Detainment is a fascinating short film in two ways. First, is the case and the interrogation. The two boys are separated and interviewed by two pairs of detectives. We jump between Robert and Jon’s testimony and their accounts of the events and facts are constantly called into question. Remember, these are small children. As their stories change throughout, we ask ourselves are they deliberately lying or are they genuinely acting like scared ten-year-olds?

“The two became the youngest persons convicted of murder in English history…”

Second are the boys themselves along with the actors, who portray them. Like any good crime drama, the boys soon turn on one another. Of the two, Robert is the sociopath, expressing little emotion or remorse and quick to pin everything on Jon. On the other hand, Jon is the most emotional and most scared throughout the process. Ely Solan does a fantastic job being a scared ten-year-old who’s run through an emotional wringer. His performance is indelible.

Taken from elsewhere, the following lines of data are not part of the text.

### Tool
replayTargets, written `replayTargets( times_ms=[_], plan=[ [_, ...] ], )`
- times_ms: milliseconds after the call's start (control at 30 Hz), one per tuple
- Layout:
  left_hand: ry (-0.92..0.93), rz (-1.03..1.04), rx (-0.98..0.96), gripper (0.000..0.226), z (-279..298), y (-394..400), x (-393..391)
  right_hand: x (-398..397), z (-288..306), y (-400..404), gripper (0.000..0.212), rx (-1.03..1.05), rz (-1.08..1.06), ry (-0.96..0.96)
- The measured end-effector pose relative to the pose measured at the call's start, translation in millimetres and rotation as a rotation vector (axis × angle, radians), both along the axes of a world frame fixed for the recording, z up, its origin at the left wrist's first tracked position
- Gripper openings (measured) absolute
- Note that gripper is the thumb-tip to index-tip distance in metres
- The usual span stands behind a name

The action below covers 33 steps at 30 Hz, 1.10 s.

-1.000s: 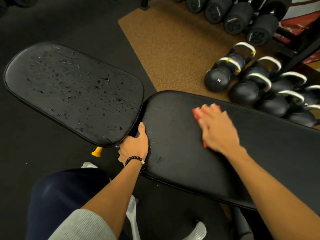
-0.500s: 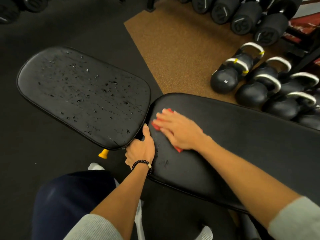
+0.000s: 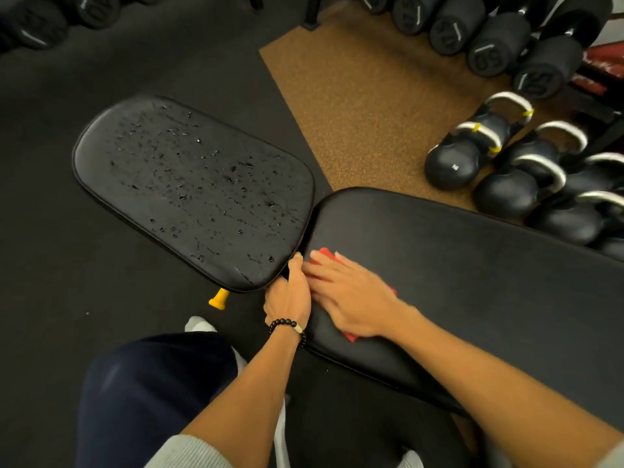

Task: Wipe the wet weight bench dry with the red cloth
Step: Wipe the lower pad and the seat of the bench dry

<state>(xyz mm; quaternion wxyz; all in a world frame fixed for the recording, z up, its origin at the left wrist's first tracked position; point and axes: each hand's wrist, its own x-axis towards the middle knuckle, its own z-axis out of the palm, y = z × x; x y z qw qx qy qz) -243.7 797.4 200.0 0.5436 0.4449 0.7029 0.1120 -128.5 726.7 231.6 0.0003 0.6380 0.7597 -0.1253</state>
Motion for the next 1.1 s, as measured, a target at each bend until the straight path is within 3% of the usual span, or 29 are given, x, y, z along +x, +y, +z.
replayTargets(
  times_ms=[67,200,267,333,433,533,567,633,733,800,833,933,1033,1100],
  plan=[
    [-0.131,0.057,-0.024,0.067,3.5,1.3,-4.0,26.6,-1.7,18.7,0.045,0.012,-0.075,-0.011],
    [-0.432,0.137,-0.17,0.027,13.2,3.4,-15.3,28.4,-12.4,59.7,0.05,0.045,-0.587,-0.157],
    [-0.556,0.109,-0.204,0.033,15.0,2.7,-19.5,-8.8,-17.8,60.6,0.055,0.087,-0.656,-0.186],
    [-0.616,0.098,-0.196,0.033,17.2,3.4,-24.2,-47.4,-20.1,41.2,0.058,0.103,-0.581,-0.154],
    [-0.62,0.046,-0.272,0.041,21.9,4.1,-29.7,-63.4,-5.1,-10.0,0.055,0.034,-0.284,-0.103],
    [-0.59,0.05,-0.291,0.044,26.8,4.7,-31.4,-22.1,9.9,-51.6,0.05,0.047,-0.06,-0.222],
    [-0.584,0.051,-0.3,0.048,28.6,3.8,-31.4,-0.7,9.7,-54.9,0.049,0.063,-0.122,-0.278],
    [-0.578,0.065,-0.318,0.054,34.1,0.4,-32.0,29.9,11.6,-44.0,0.051,0.047,-0.458,-0.33],
    [-0.578,0.029,-0.319,0.059,30.1,-1.2,-33.1,4.5,4.2,-3.7,0.055,0.055,-0.874,-0.303],
    [-0.558,-0.007,-0.299,0.086,20.2,1.9,-32.8,-43.6,-5.4,16.2,0.06,0.068,-0.813,-0.24],
    [-0.532,-0.034,-0.285,0.087,25.9,1.1,-33.9,-68.5,-10.1,18.3,0.066,0.044,-0.692,-0.216],
    [-0.515,-0.109,-0.304,0.055,46.8,0.0,-40.5,-100.4,-3.6,-3.7,0.071,-0.062,-0.417,-0.152],
    [-0.517,-0.153,-0.356,0.045,50.3,2.4,-42.8,-53.9,13.4,-40.4,0.047,0.037,-0.475,-0.235],
    [-0.524,-0.15,-0.344,0.035,53.2,2.1,-42.6,-0.7,23.5,-62.1,0.043,0.052,-0.658,-0.359]
  ],
)
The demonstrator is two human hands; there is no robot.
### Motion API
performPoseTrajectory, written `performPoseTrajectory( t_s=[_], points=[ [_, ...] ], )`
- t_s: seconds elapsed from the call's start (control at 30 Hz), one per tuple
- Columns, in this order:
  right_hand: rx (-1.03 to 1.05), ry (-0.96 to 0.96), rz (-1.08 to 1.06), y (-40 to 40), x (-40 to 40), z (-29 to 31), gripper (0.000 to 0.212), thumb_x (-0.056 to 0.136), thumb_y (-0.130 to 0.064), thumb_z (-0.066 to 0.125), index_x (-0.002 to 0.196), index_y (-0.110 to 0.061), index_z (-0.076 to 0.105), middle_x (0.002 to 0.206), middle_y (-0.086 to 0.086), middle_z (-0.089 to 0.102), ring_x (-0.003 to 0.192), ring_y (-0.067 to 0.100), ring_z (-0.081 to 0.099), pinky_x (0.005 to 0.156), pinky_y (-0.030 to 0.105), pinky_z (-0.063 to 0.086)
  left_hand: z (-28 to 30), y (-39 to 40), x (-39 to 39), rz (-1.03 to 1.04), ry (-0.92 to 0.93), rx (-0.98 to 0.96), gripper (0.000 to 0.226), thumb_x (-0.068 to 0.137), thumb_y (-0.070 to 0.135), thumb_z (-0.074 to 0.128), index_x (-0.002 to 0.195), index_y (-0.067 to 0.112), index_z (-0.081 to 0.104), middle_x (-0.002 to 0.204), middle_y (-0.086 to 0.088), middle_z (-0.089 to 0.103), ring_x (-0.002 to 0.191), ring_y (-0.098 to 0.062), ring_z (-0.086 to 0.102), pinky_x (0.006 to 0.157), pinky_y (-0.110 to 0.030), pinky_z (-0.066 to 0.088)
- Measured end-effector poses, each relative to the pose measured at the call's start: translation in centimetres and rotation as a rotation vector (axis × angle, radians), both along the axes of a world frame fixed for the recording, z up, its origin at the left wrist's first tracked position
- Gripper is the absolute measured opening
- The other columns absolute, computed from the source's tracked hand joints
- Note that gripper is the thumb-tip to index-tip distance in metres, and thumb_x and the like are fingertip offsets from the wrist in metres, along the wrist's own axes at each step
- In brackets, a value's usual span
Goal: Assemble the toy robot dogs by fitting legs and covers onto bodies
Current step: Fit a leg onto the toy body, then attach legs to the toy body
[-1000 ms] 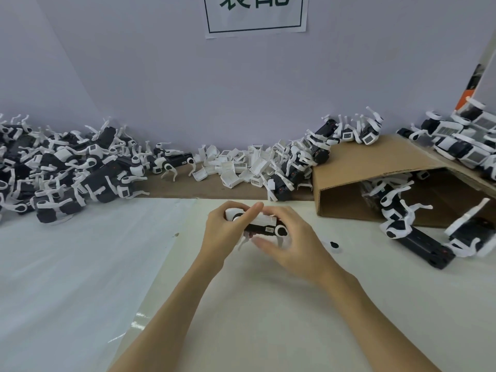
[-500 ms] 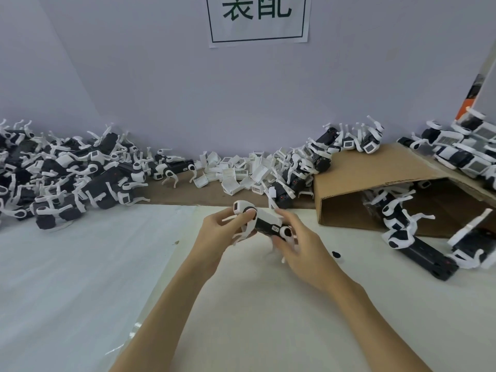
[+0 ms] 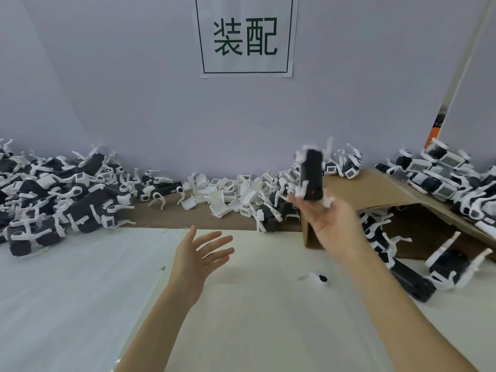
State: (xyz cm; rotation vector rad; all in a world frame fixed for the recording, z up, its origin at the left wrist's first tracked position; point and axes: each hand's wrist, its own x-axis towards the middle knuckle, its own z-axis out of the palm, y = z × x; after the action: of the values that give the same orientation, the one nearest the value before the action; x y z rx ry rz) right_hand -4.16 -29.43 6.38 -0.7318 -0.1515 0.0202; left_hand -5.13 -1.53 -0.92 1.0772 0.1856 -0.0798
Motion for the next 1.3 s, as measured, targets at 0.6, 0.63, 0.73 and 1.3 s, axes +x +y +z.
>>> performPoseTrajectory(
  t_s=[0.6, 0.63, 0.73, 1.3],
  points=[
    [-0.065, 0.333, 0.355, 8.5, -0.3, -9.2, 0.048, 0.092, -0.04, 0.062, 0.119, -0.003, 0.076, 0.098, 0.013, 0.072, 0.075, 0.022, 0.07, 0.05, 0.025, 0.056, -1.1, 2.4, 7.8, 0.37, -0.204, 1.293, 0.023, 0.104, 0.026, 0.059, 0.119, 0.011, 0.065, 0.121, -0.006, 0.065, 0.12, -0.03, 0.057, 0.099, -0.038, 0.042],
    [-0.068, 0.324, 0.359, 8.4, -0.2, -9.2, 0.048, 0.092, -0.041, 0.061, 0.118, -0.004, 0.077, 0.097, 0.012, 0.072, 0.073, 0.021, 0.069, 0.049, 0.024, 0.055, -0.6, 3.9, 9.7, 0.381, -0.181, 1.485, 0.032, 0.103, 0.029, 0.058, 0.128, 0.01, 0.061, 0.134, -0.012, 0.058, 0.127, -0.036, 0.049, 0.106, -0.042, 0.038],
    [-0.071, 0.327, 0.347, 8.3, 0.3, -9.3, 0.048, 0.095, -0.043, 0.058, 0.117, -0.006, 0.077, 0.096, 0.012, 0.07, 0.071, 0.019, 0.067, 0.047, 0.024, 0.053, 1.5, 9.5, 14.3, 0.452, -0.067, 2.045, 0.064, 0.099, 0.053, 0.06, 0.154, 0.026, 0.04, 0.168, -0.015, 0.021, 0.152, -0.044, 0.019, 0.113, -0.071, 0.029],
    [-0.135, 0.392, 0.334, 8.9, 2.3, -10.1, 0.051, 0.08, -0.045, 0.061, 0.099, -0.003, 0.082, 0.079, 0.015, 0.064, 0.053, 0.024, 0.057, 0.036, 0.028, 0.038, 1.5, 20.4, 19.2, 0.255, -0.105, 2.188, 0.081, 0.081, 0.037, 0.088, 0.15, 0.025, 0.047, 0.169, -0.018, 0.019, 0.153, -0.053, 0.017, 0.084, -0.059, 0.062]
  ],
)
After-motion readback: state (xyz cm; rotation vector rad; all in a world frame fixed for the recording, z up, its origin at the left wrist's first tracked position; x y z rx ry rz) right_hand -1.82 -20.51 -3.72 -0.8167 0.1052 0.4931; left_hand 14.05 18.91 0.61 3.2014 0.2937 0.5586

To his credit, Lambe forces us to look at these kids as both adults and as children. A horrible murder just took place, and we see this constant intermingling of child-like behavior and the horrors of a very adult action. In Robert, we see a demon and in Jon a guilty, yet remorseful soul.

I try to keep my criticism focused solely on the final product. I’ll admit, though, I was a little conflicted walking away from Detainment. This is a real story, two young boys went to prison, and a real toddler died. As much as I questioned whether director Lambe was exploiting the boys, the victim’s family, and the story, I had to tell myself that at least he made a highly charged, emotional film. It’s gripping, engaging and frightening, too. Is quality a reason to tell this story? No, but it’s the conversation would have been profoundly different if the final product sucked.

Detainment (2018) Written and directed by Vincent Lambe. Starring Ely Solan, Leon Hughes. Detainment is nominated for Best Short (Live Action) at the 2019 Academy Awards.